1. Insert a CR2032 button cell battery in the battery holder on the edge of the Education Shield. It should be placed positive side up.

2. Mate the Education Shield with your Arduino UNO R3. If you’re using the MCP7940 Breakout Board with the AT30TS750A Breakout Board, for each board connect 5V to 5V, GND to GND, SCL to Analog 5, and SDA to Analog 4. The MFP pin on the MCP7940 connects to Digital3, and AL on the AT30TS750A connects to Digital2.

3. Connect your Arduino to your USB cable, and use the Arduino IDE to upload the “Bare Minimum” sketch from the Basics section of the Examples.

Arduino I2C Errors

Our architecture presents a single master on the I2C bus and multiple I2C devices, that means we’ll only be able to interact with a single device at a time, but nothing prevents us from interacting with the two devices rapidly in sequence. Provided the bus is allowed to return to the free state in between interactions, data can flow back and forth without issue from different sensors to the master.

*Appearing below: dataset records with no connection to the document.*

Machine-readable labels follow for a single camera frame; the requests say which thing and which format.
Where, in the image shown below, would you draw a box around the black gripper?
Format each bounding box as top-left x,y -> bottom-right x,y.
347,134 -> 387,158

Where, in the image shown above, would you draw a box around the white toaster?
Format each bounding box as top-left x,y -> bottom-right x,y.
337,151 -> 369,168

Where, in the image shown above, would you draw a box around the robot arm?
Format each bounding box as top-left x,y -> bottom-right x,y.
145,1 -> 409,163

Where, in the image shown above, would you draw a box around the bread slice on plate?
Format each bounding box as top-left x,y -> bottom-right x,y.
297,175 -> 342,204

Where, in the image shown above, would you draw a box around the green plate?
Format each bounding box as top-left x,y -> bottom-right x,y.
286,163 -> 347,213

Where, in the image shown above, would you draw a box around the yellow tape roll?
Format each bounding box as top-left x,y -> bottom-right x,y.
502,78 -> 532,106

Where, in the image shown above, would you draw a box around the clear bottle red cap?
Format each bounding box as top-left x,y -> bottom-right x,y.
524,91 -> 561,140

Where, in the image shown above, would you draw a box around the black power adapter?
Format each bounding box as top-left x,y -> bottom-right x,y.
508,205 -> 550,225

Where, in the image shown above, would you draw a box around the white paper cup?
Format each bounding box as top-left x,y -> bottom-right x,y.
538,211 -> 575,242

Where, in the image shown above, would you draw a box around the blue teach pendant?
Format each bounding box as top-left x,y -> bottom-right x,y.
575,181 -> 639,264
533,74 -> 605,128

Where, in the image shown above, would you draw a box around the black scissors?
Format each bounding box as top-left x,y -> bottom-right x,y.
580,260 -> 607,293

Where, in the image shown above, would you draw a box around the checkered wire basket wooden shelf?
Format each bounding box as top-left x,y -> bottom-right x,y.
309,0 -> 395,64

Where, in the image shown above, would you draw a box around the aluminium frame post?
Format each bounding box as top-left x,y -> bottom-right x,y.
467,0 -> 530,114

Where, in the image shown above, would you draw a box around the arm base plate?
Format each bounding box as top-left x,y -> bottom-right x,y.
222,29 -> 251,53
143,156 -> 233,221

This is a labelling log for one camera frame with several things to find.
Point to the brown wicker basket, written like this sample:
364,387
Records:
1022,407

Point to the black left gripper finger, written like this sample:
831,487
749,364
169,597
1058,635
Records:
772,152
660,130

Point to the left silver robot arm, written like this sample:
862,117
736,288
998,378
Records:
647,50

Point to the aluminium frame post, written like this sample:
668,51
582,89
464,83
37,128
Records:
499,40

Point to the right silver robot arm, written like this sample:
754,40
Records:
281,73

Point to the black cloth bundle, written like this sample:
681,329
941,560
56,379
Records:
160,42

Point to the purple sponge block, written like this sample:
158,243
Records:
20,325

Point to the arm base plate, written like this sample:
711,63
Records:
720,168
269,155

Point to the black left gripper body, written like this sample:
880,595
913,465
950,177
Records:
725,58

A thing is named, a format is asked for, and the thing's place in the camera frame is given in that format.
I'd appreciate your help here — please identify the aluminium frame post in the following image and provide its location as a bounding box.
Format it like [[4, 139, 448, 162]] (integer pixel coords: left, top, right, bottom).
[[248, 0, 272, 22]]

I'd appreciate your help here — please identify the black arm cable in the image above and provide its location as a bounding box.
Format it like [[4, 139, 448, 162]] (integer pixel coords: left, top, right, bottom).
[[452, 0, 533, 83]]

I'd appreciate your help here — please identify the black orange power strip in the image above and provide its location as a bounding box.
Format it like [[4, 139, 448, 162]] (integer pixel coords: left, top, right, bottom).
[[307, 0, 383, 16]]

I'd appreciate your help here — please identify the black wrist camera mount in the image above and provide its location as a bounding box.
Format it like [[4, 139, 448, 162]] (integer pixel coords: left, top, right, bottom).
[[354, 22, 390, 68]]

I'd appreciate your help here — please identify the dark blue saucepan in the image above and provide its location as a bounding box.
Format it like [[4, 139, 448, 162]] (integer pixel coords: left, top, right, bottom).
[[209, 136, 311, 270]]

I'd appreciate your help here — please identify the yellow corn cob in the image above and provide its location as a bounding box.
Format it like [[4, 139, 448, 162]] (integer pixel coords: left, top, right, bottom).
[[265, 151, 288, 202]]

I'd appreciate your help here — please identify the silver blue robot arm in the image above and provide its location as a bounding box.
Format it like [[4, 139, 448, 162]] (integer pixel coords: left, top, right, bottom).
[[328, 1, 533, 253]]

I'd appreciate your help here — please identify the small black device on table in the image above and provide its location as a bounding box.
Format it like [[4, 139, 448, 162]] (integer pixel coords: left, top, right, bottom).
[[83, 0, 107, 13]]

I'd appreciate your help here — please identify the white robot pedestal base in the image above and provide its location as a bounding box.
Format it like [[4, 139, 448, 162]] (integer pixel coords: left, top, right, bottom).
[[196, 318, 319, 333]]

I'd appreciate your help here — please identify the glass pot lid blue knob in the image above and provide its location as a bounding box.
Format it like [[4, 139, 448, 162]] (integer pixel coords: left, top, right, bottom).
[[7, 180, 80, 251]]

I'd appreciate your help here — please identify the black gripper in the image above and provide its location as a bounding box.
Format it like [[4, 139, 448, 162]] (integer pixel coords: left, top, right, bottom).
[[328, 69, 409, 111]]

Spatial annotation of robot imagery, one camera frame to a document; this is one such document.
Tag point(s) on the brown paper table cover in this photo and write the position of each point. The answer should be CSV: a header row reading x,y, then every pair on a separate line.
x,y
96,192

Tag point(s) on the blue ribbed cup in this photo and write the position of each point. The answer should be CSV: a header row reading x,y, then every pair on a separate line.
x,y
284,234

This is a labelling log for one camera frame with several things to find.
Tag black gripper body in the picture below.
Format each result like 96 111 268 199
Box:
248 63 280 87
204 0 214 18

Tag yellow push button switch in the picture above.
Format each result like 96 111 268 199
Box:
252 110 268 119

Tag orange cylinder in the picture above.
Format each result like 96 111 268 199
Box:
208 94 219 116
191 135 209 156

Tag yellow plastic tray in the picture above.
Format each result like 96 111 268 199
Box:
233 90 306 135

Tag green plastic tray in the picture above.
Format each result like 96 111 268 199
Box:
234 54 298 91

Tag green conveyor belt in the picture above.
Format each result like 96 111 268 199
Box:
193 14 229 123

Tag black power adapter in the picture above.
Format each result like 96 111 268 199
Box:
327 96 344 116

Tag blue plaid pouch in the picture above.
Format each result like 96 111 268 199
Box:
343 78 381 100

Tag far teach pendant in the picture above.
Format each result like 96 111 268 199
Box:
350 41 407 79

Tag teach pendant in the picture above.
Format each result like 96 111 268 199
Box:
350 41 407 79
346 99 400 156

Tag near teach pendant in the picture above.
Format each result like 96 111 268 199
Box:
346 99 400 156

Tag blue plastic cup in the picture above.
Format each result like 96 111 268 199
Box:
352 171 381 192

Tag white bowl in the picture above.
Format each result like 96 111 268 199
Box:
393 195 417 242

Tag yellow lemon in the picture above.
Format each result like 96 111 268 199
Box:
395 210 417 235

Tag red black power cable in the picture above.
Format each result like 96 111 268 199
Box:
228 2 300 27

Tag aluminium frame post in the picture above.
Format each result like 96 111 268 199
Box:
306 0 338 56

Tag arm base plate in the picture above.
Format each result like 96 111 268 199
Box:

Fortunately, the I2C library (and the original Wire library as well) handle establishing the free state on our behalf, meaning we don’t have to do anything very special in our code to rapidly switch between the two. The only thing we have to take into account, is the possibility that an error might occur while dealing with one device, causing the system to lock up.

In the I2C library, each read or write command will return either a 0 telling us that the interaction was successful, or an error code generated by the Atmel TWI library that manages the fundamental interactions. The library checks each step of the process, verifying that no error has occurred. Each address transmission, each ACK/NACK, each data byte, everything is verified for status before moving on to the next step. If an error is returned, or a timeout occurs, the reason for that error is returned from the function and can be used.

The library author, Wayne Truchsess, provides a description for the error codes he assigns to various time out results, in a comment block within the body of the code. “MR” stands for “Master Receiver” (the master is executing a read command), “MT” stands for “Master Transmitter” (the master is executing a write command).

Error CodeDescription
0x00Function executed with no errors
0x01Timed out waiting for successful completion of a Start bit
0x02Timed out waiting for ACK/NACK while addressing slave in transmit mode (MT)
0x03Timed out waiting for ACK/NACK while sending data to the slave
0x04Timed out waiting for successful completion of a Repeated Start
0x05Timed out waiting for ACK/NACK while addressing slave in receiver mode (MR)
0x06Timed out waiting for ACK/NACK while receiving data from the slave
0x07Timed out waiting for successful completion of the Stop bit
0x08 - 0xFFSee datasheet for exact meaning

By now, the descriptions of those first seven errors should be self explanatory, however if you need to review, read through the module describing I2C Signaling. In the event an error is detected, the library will immediately reinitialize the I2C bus using the following C code: TWCR = _BV(TWEN) | _BV(TWEA); All that’s doing is setting the Two Wire Enable and Two Wire Enable Acknowledge bits in the Two Wire Control Register.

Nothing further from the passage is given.